*** Opening Provided records ***

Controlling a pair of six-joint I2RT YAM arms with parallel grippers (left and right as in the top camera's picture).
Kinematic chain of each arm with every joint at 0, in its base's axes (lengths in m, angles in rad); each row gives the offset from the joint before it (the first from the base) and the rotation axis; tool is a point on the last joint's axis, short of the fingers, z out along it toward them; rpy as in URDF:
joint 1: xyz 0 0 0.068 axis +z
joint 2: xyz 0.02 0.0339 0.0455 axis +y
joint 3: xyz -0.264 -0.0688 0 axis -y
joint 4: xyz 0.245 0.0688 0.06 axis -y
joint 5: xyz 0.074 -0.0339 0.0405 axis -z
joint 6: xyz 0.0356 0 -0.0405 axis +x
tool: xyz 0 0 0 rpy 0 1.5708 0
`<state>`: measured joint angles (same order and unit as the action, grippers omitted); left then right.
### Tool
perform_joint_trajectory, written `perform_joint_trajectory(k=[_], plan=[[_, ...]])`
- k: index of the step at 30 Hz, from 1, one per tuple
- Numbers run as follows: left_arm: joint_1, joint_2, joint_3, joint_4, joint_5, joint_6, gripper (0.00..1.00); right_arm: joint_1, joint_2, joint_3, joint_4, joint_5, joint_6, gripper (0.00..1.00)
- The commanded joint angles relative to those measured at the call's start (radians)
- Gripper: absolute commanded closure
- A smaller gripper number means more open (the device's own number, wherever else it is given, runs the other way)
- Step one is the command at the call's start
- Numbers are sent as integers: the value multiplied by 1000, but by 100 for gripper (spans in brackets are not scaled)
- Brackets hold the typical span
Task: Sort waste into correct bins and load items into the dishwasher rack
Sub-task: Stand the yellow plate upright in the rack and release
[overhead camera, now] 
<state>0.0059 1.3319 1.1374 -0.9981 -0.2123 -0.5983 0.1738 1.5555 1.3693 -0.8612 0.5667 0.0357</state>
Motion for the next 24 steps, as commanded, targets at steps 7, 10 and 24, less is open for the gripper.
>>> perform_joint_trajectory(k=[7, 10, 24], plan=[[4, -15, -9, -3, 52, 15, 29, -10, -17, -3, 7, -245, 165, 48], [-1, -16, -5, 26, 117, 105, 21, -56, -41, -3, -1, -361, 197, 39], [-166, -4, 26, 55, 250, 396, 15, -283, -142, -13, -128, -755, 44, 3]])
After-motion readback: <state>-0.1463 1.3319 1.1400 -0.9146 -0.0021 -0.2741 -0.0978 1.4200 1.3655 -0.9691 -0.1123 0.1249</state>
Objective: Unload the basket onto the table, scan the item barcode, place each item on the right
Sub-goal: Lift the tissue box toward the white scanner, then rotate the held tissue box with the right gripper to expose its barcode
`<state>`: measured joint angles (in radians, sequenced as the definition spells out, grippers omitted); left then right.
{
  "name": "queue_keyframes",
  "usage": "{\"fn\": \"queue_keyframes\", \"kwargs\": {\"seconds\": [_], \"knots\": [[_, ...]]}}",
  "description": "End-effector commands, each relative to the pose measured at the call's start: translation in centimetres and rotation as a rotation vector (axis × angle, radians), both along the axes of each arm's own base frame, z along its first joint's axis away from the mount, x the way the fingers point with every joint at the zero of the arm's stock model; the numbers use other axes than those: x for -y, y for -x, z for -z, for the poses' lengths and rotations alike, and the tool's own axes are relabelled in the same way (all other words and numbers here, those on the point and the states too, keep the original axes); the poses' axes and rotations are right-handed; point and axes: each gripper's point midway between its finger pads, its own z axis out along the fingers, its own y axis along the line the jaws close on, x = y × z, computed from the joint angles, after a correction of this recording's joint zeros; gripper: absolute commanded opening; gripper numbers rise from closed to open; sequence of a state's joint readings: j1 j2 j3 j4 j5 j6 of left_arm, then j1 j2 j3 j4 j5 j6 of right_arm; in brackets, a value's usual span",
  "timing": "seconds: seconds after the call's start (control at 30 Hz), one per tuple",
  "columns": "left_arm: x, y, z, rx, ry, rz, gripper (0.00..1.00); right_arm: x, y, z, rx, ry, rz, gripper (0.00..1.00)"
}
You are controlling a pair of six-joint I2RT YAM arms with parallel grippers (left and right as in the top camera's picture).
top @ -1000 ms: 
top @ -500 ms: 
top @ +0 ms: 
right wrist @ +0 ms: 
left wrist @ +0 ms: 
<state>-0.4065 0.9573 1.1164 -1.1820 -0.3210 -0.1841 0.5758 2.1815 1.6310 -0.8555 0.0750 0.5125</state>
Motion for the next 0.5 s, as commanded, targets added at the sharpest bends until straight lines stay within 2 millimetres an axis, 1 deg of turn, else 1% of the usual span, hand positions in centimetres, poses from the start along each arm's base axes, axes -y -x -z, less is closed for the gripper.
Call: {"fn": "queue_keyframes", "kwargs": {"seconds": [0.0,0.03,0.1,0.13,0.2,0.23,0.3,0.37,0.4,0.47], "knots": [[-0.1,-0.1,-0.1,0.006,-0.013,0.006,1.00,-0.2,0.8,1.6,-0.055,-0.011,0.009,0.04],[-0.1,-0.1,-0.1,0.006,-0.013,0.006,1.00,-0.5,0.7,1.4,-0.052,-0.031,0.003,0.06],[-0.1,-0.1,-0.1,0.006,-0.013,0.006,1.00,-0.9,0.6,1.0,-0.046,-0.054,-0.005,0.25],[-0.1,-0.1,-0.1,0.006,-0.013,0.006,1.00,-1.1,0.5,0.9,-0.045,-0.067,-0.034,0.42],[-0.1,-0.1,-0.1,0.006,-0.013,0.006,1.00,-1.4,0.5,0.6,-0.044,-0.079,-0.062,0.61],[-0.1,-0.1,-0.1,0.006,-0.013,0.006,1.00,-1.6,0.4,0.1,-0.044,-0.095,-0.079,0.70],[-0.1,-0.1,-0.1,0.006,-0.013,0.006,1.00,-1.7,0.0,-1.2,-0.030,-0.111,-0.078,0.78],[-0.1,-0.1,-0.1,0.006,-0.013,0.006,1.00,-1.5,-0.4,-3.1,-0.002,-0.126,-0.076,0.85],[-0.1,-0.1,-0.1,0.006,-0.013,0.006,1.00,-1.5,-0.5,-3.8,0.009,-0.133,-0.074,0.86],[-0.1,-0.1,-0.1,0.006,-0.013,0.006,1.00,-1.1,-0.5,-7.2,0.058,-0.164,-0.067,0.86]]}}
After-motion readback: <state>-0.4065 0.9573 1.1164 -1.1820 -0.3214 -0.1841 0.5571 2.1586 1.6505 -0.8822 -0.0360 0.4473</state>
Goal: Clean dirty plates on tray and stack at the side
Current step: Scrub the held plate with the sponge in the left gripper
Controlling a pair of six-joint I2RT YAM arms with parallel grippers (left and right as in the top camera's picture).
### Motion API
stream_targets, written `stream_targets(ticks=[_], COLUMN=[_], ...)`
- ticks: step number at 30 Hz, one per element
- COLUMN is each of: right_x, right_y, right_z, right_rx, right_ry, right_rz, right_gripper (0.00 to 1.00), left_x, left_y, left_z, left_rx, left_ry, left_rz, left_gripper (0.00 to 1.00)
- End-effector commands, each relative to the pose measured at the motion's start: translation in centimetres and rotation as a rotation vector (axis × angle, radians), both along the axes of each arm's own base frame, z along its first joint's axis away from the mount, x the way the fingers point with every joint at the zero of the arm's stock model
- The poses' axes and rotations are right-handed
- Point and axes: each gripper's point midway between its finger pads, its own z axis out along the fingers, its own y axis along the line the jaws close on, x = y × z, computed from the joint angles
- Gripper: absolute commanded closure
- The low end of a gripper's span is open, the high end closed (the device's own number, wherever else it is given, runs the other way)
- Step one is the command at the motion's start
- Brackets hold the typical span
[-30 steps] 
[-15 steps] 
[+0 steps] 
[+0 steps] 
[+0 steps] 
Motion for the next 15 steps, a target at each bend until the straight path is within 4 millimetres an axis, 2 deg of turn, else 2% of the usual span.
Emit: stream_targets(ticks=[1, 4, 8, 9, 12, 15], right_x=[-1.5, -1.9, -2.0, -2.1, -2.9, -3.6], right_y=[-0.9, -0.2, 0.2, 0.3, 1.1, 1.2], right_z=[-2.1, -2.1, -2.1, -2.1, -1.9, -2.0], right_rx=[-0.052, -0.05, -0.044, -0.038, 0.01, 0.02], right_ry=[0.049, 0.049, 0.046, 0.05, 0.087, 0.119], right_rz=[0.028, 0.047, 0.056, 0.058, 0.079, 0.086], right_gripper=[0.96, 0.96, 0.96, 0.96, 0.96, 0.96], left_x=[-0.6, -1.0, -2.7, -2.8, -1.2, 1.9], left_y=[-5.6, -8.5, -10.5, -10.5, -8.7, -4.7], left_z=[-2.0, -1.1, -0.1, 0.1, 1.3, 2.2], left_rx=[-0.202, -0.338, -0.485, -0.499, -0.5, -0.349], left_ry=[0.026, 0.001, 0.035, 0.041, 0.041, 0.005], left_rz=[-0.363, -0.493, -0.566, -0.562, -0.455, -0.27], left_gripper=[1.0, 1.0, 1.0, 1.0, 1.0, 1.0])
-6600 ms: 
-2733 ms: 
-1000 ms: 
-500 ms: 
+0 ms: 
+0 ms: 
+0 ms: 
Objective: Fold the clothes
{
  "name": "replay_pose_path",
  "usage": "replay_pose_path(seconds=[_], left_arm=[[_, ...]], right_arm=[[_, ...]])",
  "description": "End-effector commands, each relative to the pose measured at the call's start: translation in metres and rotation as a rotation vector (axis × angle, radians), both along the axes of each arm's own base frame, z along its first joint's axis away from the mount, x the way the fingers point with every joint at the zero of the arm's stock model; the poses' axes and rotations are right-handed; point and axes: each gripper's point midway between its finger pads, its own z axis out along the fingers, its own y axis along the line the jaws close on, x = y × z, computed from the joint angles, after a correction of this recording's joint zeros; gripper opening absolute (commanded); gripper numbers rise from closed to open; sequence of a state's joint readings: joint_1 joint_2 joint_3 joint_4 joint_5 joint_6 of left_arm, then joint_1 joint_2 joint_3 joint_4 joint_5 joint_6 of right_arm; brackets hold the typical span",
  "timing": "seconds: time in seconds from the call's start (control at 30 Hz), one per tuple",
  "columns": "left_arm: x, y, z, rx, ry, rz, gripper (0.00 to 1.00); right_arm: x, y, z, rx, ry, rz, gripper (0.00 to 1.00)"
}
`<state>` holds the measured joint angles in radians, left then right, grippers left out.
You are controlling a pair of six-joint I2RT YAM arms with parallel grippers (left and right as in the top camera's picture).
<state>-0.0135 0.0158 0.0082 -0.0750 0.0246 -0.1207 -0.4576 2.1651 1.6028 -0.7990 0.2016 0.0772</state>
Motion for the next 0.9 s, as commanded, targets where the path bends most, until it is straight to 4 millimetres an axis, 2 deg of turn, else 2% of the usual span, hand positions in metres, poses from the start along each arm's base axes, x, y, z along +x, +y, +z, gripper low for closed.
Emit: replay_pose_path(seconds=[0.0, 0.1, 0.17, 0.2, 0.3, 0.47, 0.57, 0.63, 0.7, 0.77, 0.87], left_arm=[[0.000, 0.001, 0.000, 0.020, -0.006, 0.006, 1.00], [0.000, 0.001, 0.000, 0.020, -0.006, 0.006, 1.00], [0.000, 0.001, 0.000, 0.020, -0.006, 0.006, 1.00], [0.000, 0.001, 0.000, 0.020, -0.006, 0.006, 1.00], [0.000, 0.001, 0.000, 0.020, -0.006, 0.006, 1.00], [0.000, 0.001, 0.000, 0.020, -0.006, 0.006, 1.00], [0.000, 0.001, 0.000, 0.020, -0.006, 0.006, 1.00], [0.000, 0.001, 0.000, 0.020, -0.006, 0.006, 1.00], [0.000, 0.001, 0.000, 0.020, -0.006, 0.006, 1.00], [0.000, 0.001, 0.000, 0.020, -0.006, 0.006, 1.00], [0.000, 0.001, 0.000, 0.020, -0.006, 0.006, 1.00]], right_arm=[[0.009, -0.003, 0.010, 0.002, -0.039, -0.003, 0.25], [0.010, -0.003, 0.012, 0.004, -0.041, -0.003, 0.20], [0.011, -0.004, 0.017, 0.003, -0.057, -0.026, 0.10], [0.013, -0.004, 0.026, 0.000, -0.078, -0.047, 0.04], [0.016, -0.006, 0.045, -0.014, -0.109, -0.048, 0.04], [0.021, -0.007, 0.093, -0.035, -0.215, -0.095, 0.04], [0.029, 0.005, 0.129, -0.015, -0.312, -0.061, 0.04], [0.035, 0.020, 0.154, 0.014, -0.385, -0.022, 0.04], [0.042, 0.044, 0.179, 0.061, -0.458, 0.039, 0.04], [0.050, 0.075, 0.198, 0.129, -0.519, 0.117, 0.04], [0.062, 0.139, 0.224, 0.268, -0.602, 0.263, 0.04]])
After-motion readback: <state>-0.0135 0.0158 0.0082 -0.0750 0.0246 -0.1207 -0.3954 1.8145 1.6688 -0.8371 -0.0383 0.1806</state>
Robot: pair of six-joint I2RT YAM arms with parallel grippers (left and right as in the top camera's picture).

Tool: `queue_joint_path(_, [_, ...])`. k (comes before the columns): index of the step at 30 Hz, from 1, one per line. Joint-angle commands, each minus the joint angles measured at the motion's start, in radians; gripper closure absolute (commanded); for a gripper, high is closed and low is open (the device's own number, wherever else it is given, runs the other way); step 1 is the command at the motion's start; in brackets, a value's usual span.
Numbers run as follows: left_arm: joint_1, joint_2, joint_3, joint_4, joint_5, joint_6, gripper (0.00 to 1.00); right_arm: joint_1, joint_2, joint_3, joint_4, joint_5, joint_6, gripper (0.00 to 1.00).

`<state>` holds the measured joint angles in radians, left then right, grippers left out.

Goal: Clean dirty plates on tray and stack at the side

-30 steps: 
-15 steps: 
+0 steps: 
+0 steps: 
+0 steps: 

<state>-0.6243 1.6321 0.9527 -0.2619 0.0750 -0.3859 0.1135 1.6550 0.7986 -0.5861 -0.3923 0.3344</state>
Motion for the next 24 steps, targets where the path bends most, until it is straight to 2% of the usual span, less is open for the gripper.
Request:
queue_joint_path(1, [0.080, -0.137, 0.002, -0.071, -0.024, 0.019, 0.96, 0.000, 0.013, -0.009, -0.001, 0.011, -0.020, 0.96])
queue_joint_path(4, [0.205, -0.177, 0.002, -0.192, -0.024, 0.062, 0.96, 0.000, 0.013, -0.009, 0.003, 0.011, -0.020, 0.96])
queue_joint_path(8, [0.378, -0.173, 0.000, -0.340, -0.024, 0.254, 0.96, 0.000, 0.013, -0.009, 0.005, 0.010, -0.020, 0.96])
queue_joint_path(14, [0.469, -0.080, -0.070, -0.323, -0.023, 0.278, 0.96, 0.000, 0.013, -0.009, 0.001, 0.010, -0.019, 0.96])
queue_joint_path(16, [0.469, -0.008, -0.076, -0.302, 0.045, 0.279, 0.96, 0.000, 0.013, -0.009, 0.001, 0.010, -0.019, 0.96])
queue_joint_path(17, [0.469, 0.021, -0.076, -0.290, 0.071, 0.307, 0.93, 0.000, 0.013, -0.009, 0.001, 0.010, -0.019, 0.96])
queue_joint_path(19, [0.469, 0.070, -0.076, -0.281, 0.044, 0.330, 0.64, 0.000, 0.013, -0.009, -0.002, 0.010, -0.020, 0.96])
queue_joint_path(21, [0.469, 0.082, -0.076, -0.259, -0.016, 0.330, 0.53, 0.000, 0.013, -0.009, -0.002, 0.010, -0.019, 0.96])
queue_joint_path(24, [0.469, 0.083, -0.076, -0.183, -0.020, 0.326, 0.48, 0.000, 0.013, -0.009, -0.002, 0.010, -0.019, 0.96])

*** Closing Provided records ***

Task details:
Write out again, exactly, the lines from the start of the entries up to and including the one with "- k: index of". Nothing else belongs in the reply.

Completed task:
Controlling a pair of six-joint I2RT YAM arms with parallel grippers (left and right as in the top camera's picture).
Kinematic chain of each arm with every joint at 0, in its base's axes (lengths in m, angles in rad); each row gives the offset from the joint before it (the first from the base) and the rotation axis; tool is a point on the last joint's axis, short of the fingers, z out along it toward them; rpy as in URDF:
joint 1: xyz 0 0 0.068 axis +z
joint 2: xyz 0.02 0.0339 0.0455 axis +y
joint 3: xyz -0.264 -0.0688 0 axis -y
joint 4: xyz 0.245 0.0688 0.06 axis -y
joint 5: xyz 0.074 -0.0339 0.0405 axis -z
joint 6: xyz 0.0356 0 -0.0405 axis +x
tool: xyz 0 0 0 rpy 0 1.5708 0
`<state>`: measured joint angles (same order and unit as the action, grippers omitted); left then right.
### Tool
perform_joint_trajectory, written `perform_joint_trajectory(k=[_], plan=[[_, ...]])`
- k: index of the step at 30 Hz, from 1, one per tuple

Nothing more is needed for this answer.